Australia is weighing a proposed 25% gas export tax or higher PRRT on windfall profits, with energy companies, business groups and Western Australian Premier Roger Cook arguing the changes would deter investment. Shell said it paid $109m in PRRT last year, while its representative said the company paid zero PRRT over the prior decade; proponents cited far larger industry tax burdens and argued Australians are not getting a fair share of resource wealth. The debate could affect LNG investment and energy-sector sentiment, but it is still a policy inquiry rather than enacted legislation.

Analysis

The near-term market read-through is not a binary tax yes/no; it is a discount-rate and capital-allocation issue. Even if the policy never passes, the process itself raises perceived sovereign intervention risk in Australia, which can compress EV/EBITDA multiples for high-exposure LNG names before a single law changes. That matters most for operators reliant on long-cycle sanctioning: higher required returns, slower FID pacing, and more expensive project financing can hit valuation well ahead of any cash tax impact. The second-order loser is not just the gas majors but the Australian LNG ecosystem: contractors, infrastructure owners, and regional service providers that depend on sustained capex volumes. If operators push out investment by 12-24 months, the pain shows up first in drilling, EPC, and marine/logistics activity, then in local labor demand and supplier margins. By contrast, domestic gas consumers may eventually be the marginal winners if the political pressure translates into more supply discipline for export volumes, but that benefit is likely delayed and uncertain. For SHEL and COP, the immediate risk is headline beta and a broader re-rating of “policy-safe” jurisdictions rather than direct earnings impairment. The more interesting contrarian angle is that tax reform may not deter global capital as much as incumbents claim if it is framed as a windfall capture rather than a marginal project tax; capital tends to flee ambiguous regimes, not simply higher ones.
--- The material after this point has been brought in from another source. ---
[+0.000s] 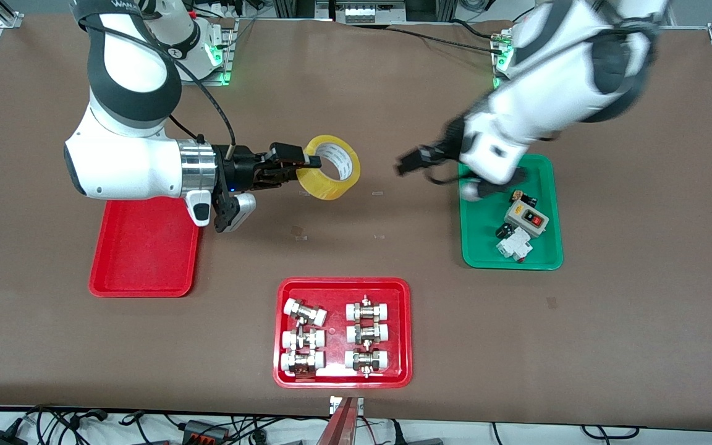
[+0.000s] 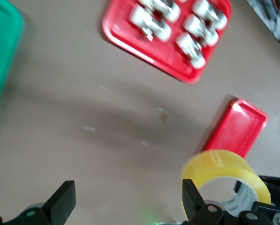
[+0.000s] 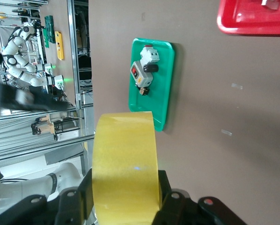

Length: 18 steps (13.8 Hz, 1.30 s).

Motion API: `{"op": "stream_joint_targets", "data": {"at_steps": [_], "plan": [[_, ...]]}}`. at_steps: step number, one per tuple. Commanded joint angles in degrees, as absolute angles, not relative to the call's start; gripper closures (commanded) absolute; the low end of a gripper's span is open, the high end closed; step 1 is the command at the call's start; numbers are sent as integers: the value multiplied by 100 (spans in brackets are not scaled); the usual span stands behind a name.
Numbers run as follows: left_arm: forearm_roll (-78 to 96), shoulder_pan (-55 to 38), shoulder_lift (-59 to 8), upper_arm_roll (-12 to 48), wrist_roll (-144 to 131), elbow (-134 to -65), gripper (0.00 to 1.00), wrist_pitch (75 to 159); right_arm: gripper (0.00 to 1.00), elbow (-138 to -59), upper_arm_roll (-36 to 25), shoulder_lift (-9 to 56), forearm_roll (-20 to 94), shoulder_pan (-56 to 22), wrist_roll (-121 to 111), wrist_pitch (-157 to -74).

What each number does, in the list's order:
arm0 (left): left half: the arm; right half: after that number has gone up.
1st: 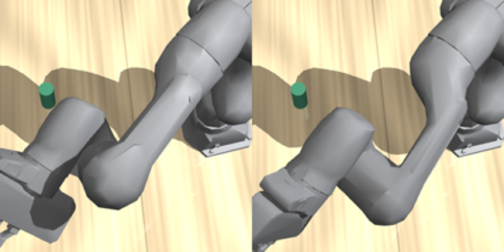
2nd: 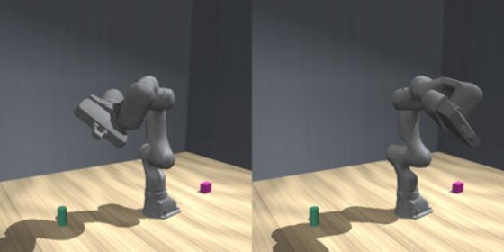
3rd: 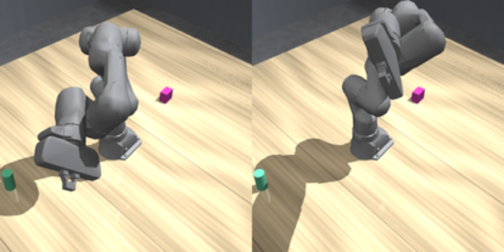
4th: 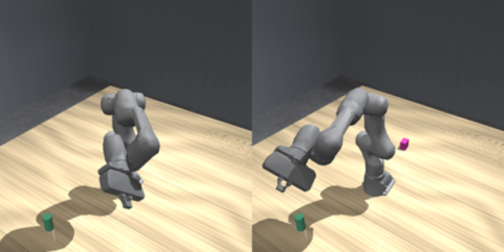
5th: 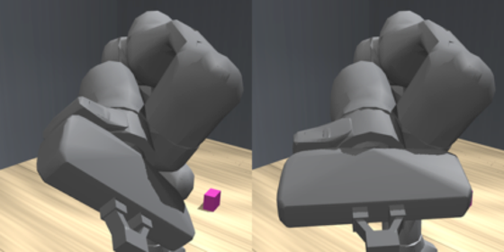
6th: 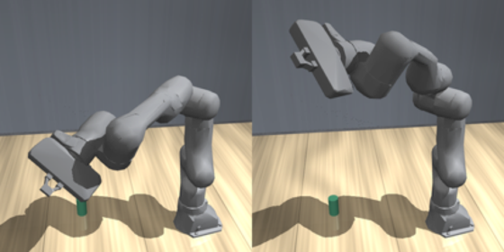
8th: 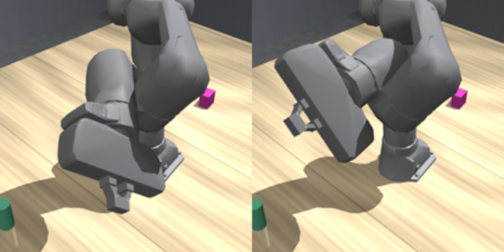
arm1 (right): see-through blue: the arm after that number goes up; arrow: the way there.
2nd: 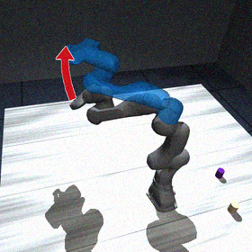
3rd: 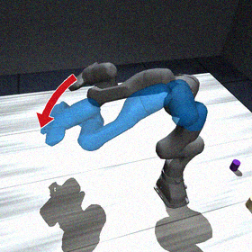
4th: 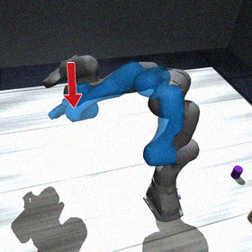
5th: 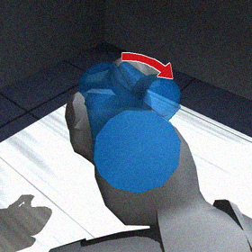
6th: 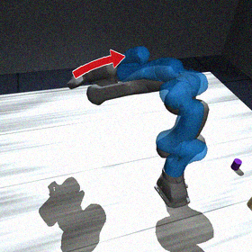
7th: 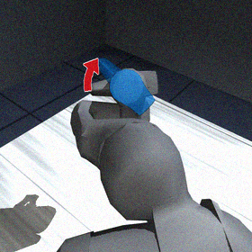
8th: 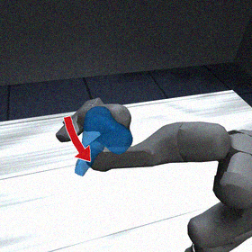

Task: Left arm passes tape to right arm into tray
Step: 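Open the left gripper and withdraw it while the right gripper holds tape, then carry the tape over the empty red tray with the right gripper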

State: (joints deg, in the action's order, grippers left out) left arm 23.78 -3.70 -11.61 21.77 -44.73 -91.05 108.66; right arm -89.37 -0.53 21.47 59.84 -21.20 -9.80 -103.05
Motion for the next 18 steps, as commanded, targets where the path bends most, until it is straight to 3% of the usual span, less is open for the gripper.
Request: {"op": "stream_joint_targets", "data": {"at_steps": [1, 5, 12, 18], "plan": [[1998, 165, -730, 2206, -4009, -9325, 0, 10382, 59, -8894, -70, 2381, 6012, -1908, -1221, -10257], [1495, 931, -572, 2215, -2703, -9325, 0, 9741, 59, -9166, -79, 2522, 5363, -1145, -1230, -10213], [178, 387, -203, 898, -1374, -9343, 0, 9369, 59, -9167, -79, 3427, 4781, 710, -2283, -9441], [-377, 246, 140, 326, -362, -9431, 0, 9352, 59, -9097, -79, 3796, 4738, 1564, -3023, -9158]]}}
If the government pares back the proposal into a narrower super-profit levy or delayed implementation, the stocks could rebound quickly because the market is currently pricing the rhetoric, not the final statute. Catalyst timing matters: parliamentary inquiry noise can keep the overhang alive for weeks, but the real inflection is cabinet signaling and any draft legislation. If consensus becomes that a compromise is likely, short interest in Australia-linked LNG exposure could unwind rapidly; if instead the debate broadens into election politics, the discount could persist for months.